[Stored items from a collection]
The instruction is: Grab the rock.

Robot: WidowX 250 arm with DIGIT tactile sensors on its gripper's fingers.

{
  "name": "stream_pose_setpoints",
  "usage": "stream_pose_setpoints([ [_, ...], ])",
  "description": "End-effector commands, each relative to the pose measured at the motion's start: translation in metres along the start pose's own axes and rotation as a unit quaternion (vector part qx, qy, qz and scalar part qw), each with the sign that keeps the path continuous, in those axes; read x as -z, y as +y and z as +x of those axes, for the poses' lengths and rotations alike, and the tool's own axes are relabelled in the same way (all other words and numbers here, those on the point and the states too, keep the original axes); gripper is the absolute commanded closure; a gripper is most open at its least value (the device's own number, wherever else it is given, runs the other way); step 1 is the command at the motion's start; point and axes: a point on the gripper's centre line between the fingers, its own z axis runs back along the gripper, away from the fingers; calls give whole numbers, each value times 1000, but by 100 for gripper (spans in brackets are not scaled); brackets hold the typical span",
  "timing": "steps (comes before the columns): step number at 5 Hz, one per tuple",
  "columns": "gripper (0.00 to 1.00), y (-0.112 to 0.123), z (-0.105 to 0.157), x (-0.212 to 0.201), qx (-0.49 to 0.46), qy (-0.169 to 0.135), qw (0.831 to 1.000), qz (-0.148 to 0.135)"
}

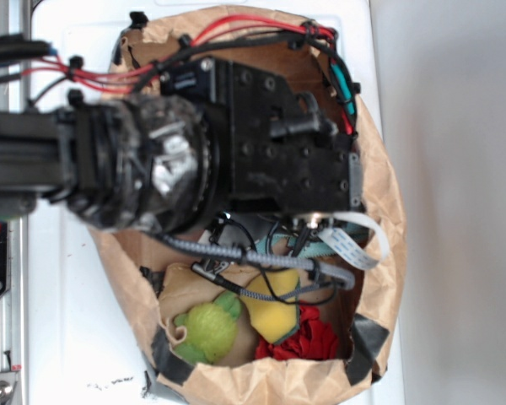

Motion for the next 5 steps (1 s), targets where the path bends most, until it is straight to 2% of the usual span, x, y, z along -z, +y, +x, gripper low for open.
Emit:
stream_pose_setpoints([
  [1, 0, 26, -6, -24, -8, -72, 997, -8],
  [2, 0, 31, -7, -22, -20, -106, 994, -17],
  [3, 0, 27, -7, -24, -17, -123, 992, -20],
  [5, 0, 28, -5, -19, -14, -121, 992, -15],
])
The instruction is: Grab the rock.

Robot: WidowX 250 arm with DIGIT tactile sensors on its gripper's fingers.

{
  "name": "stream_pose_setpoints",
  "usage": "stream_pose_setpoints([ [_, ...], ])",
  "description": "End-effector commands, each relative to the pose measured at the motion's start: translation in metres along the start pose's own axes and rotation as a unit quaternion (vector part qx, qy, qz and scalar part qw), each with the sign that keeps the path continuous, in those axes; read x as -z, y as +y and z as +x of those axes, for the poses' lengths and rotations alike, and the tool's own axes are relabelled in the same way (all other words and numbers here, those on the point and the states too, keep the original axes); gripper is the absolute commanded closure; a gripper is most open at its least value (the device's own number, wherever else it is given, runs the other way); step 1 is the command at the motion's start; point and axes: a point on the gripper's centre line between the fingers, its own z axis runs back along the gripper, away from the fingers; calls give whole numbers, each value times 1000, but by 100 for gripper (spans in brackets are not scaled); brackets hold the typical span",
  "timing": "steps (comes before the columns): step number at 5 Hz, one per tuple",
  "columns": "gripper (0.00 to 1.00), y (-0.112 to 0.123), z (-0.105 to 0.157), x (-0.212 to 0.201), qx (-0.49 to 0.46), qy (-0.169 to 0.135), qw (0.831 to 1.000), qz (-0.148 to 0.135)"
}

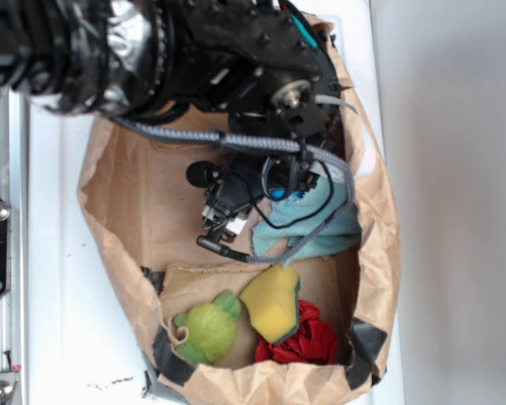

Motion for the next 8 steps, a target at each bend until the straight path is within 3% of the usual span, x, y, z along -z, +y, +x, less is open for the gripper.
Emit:
stream_pose_setpoints([
  [1, 0, 4, -1, -8, 10, -7, 999, 35],
  [5, 0, -6, -10, 18, 6, 27, 999, 44],
  [6, 0, -6, -6, 22, 9, 31, 997, 64],
  [7, 77, -7, -6, 22, 6, 32, 997, 65],
  [8, 100, -5, -4, 22, 0, 35, 997, 63],
])
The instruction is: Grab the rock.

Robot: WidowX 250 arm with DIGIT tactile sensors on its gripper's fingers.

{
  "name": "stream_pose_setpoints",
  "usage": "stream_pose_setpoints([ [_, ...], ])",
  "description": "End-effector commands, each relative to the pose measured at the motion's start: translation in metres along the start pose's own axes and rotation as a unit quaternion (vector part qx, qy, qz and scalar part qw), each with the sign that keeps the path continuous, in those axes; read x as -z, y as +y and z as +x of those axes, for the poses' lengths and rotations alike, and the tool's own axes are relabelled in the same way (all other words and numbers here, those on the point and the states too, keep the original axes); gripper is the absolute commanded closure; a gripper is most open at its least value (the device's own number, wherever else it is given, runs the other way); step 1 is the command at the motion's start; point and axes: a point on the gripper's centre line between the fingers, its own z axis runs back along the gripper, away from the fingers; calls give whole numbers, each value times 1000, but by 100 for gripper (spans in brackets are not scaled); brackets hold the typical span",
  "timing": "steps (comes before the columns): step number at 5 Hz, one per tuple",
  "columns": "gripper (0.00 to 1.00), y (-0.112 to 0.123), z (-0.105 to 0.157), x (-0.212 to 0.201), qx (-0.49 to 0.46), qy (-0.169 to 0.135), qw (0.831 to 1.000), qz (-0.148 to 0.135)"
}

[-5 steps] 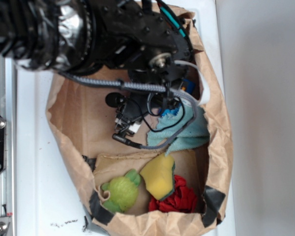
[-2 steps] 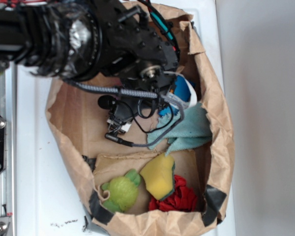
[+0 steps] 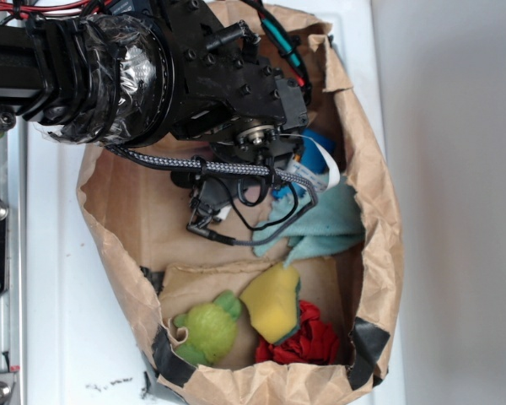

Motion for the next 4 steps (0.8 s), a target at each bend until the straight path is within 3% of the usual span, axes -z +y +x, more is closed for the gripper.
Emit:
stream_pose_setpoints([
  [1, 100, 0, 10, -11, -2, -5, 1000, 9],
  [2, 100, -4, 7, -23, -21, -4, 1000, 5],
  [4, 100, 9, 14, -70, -125, 23, 991, -46],
])
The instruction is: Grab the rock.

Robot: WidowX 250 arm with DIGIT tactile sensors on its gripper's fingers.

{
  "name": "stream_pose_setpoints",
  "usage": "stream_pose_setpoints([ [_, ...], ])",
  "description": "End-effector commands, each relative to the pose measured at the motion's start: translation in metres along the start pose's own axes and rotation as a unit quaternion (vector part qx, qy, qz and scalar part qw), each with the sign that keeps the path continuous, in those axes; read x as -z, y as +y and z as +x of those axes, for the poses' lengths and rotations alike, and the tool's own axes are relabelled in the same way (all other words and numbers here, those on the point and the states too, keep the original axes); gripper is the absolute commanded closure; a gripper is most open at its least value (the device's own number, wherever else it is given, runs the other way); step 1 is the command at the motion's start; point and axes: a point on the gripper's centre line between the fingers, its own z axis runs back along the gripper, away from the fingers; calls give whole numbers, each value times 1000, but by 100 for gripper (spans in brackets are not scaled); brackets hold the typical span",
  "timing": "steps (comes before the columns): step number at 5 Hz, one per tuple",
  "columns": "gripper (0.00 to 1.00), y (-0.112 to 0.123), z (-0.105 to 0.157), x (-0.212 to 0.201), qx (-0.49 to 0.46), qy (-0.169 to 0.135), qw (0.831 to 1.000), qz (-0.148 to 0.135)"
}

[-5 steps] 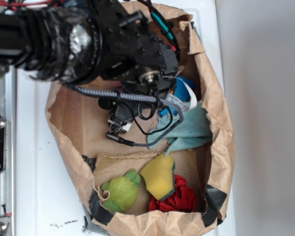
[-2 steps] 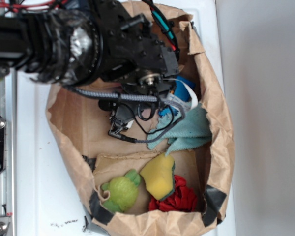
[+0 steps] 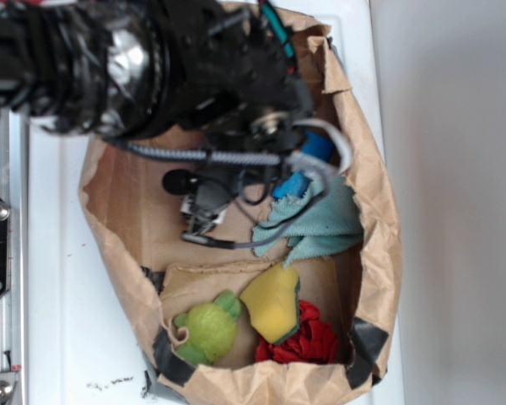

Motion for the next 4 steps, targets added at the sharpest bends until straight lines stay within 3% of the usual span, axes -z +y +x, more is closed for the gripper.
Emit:
stream_pose_setpoints([
  [1, 100, 9, 15, -59, -82, -28, 996, 16],
  [2, 100, -4, 18, -79, -112, -60, 990, 62],
  [4, 100, -11, 24, -103, -142, -74, 985, 70],
])
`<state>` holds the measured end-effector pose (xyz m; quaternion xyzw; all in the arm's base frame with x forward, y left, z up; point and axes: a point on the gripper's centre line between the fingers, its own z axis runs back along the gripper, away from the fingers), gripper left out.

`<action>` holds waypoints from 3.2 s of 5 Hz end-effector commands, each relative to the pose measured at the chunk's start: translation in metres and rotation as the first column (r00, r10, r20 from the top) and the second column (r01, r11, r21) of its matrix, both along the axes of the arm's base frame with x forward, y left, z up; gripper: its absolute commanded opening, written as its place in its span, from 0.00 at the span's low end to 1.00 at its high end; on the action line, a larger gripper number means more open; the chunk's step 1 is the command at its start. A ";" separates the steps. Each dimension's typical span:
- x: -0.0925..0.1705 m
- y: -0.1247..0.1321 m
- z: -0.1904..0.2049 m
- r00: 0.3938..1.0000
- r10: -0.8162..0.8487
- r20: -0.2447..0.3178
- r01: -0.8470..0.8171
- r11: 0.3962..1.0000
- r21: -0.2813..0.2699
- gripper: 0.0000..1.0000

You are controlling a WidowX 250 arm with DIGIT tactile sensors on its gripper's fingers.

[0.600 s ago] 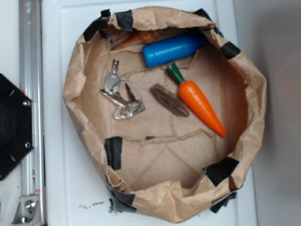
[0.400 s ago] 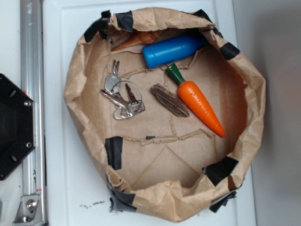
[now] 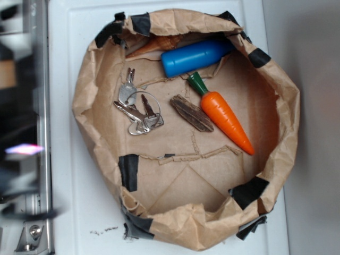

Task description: Grab the wood chip.

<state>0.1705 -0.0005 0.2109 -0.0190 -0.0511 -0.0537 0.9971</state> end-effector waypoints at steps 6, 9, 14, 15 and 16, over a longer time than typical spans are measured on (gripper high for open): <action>0.103 0.006 -0.170 0.994 -0.107 -0.037 0.110 0.990 0.083 1.00; 0.122 -0.015 -0.183 0.977 -0.212 -0.037 0.214 0.973 0.080 0.00; 0.107 -0.001 -0.067 0.987 -0.156 0.031 0.158 0.986 -0.048 0.00; 0.104 -0.004 -0.018 0.992 -0.114 0.051 0.118 0.989 -0.090 0.00; 0.109 -0.012 0.006 0.994 -0.112 0.013 0.113 0.991 -0.077 0.00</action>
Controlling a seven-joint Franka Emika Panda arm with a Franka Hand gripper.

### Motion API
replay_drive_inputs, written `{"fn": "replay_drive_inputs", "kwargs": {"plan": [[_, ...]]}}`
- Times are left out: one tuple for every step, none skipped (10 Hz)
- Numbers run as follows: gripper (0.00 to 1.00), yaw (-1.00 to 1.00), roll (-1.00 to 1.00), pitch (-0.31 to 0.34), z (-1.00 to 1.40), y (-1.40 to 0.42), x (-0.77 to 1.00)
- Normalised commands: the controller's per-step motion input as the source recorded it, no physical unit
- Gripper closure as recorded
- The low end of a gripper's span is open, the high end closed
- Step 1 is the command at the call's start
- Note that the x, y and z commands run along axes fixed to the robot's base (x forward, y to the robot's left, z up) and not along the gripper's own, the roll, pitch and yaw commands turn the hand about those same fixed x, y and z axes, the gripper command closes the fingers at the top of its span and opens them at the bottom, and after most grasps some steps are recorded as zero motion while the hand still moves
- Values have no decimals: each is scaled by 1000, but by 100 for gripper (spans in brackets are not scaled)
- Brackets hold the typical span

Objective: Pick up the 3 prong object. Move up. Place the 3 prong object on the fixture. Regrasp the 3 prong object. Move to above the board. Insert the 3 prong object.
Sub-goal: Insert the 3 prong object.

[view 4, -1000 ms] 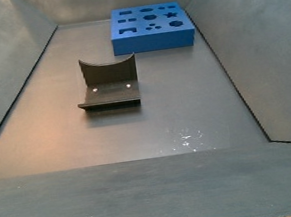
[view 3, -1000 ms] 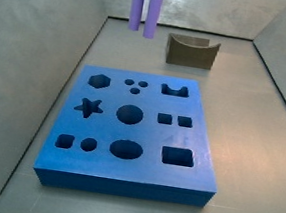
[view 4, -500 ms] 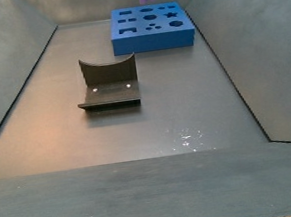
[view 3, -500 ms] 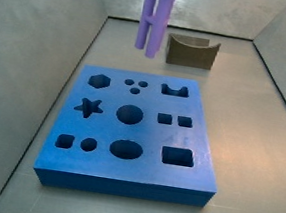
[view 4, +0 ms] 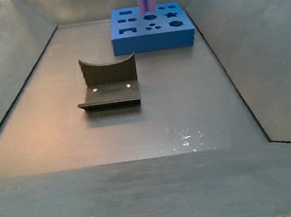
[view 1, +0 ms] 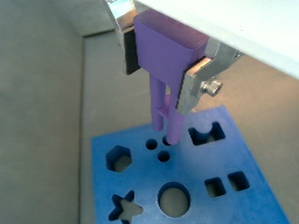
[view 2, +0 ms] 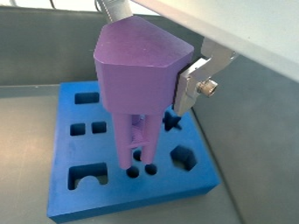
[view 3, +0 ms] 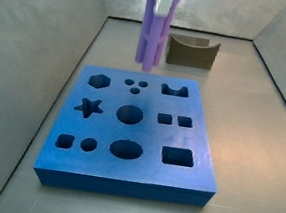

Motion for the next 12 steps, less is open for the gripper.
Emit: {"fn": "replay_drive_inputs", "kwargs": {"plan": [[100,0,150,-237,-657,-117,-60],[100,126,209,-193,-451,-209,-149],[100,109,0,-89,-77,-63,-29],[100,126,39,0,-54,0,23],[100,146,3,0,-43,86,63],[100,0,0,-43,-66,86,-89],[100,0,0,0,-237,0,-80],[100,-57,29,0,-146,-143,-111],[100,-86,39,0,-97,-103,-51],[100,-106,29,0,-11,-31,-143],[100,-100,26,0,-31,0,-214],[100,-54,-40,-10,0,126,-189]]}}
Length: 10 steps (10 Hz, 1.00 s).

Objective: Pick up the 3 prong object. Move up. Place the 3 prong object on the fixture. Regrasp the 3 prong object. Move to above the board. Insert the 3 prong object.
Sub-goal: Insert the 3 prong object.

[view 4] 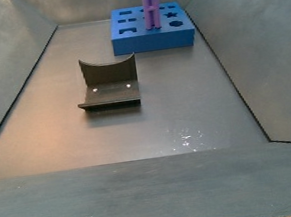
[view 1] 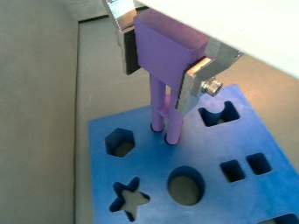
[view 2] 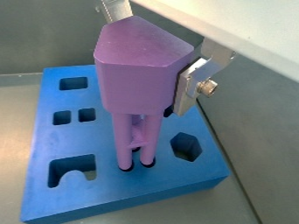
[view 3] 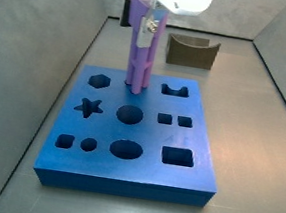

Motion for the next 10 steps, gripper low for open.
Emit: {"fn": "replay_drive_inputs", "kwargs": {"plan": [[100,0,-4,-57,0,83,-143],[100,0,0,-29,-31,17,-100],[100,0,-77,-31,-223,-3,100],[100,-9,-29,-49,-480,-117,326],[100,-209,-54,-64,-494,-137,251],[100,-254,-26,-39,-500,-143,226],[100,-243,0,-19,-589,-140,194],[100,-214,-17,-40,-574,-94,166],[100,-163,-30,-31,-380,0,100],[100,-20,-86,-107,-237,0,74]]}}
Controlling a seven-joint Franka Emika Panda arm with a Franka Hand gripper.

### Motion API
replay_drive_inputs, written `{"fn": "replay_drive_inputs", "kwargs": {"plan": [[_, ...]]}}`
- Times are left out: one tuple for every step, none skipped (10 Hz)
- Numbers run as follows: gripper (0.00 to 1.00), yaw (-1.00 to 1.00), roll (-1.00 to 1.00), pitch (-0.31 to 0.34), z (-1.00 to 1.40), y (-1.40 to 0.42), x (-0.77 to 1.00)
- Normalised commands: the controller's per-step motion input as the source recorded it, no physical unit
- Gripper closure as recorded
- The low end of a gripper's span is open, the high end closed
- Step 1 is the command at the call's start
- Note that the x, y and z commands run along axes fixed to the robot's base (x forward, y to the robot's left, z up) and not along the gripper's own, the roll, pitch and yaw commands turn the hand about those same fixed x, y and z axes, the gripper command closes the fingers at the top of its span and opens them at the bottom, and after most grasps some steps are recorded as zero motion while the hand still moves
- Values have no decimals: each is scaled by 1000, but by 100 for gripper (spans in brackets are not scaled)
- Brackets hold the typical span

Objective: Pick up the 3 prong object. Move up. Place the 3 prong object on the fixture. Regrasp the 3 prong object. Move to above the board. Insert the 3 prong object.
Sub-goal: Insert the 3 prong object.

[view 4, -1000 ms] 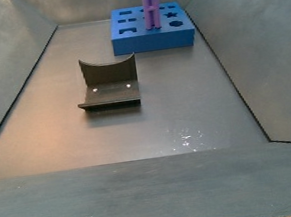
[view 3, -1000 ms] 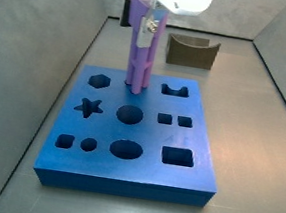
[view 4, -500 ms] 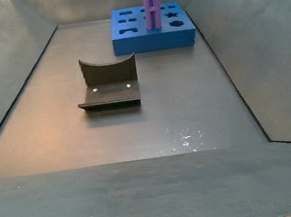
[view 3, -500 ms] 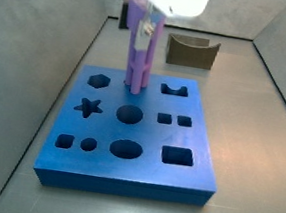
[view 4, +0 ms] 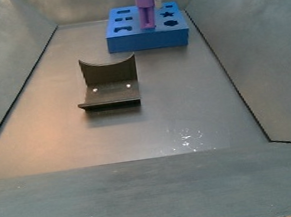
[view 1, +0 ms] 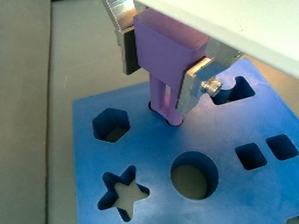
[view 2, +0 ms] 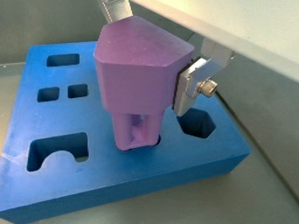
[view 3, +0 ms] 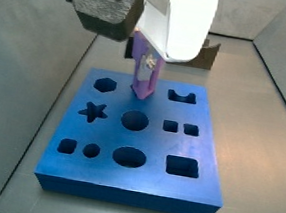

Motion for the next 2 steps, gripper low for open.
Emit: {"fn": "replay_drive_inputs", "kwargs": {"plan": [[100,0,-63,-54,-83,0,34],[100,0,0,0,0,0,0]]}}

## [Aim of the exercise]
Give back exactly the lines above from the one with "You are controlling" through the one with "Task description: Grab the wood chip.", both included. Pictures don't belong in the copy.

## [Answer section]
You are controlling a WidowX 250 arm with DIGIT tactile sensors on its gripper's fingers.

[0.600 s ago] 
[0.400 s ago] 
[now] 

Task description: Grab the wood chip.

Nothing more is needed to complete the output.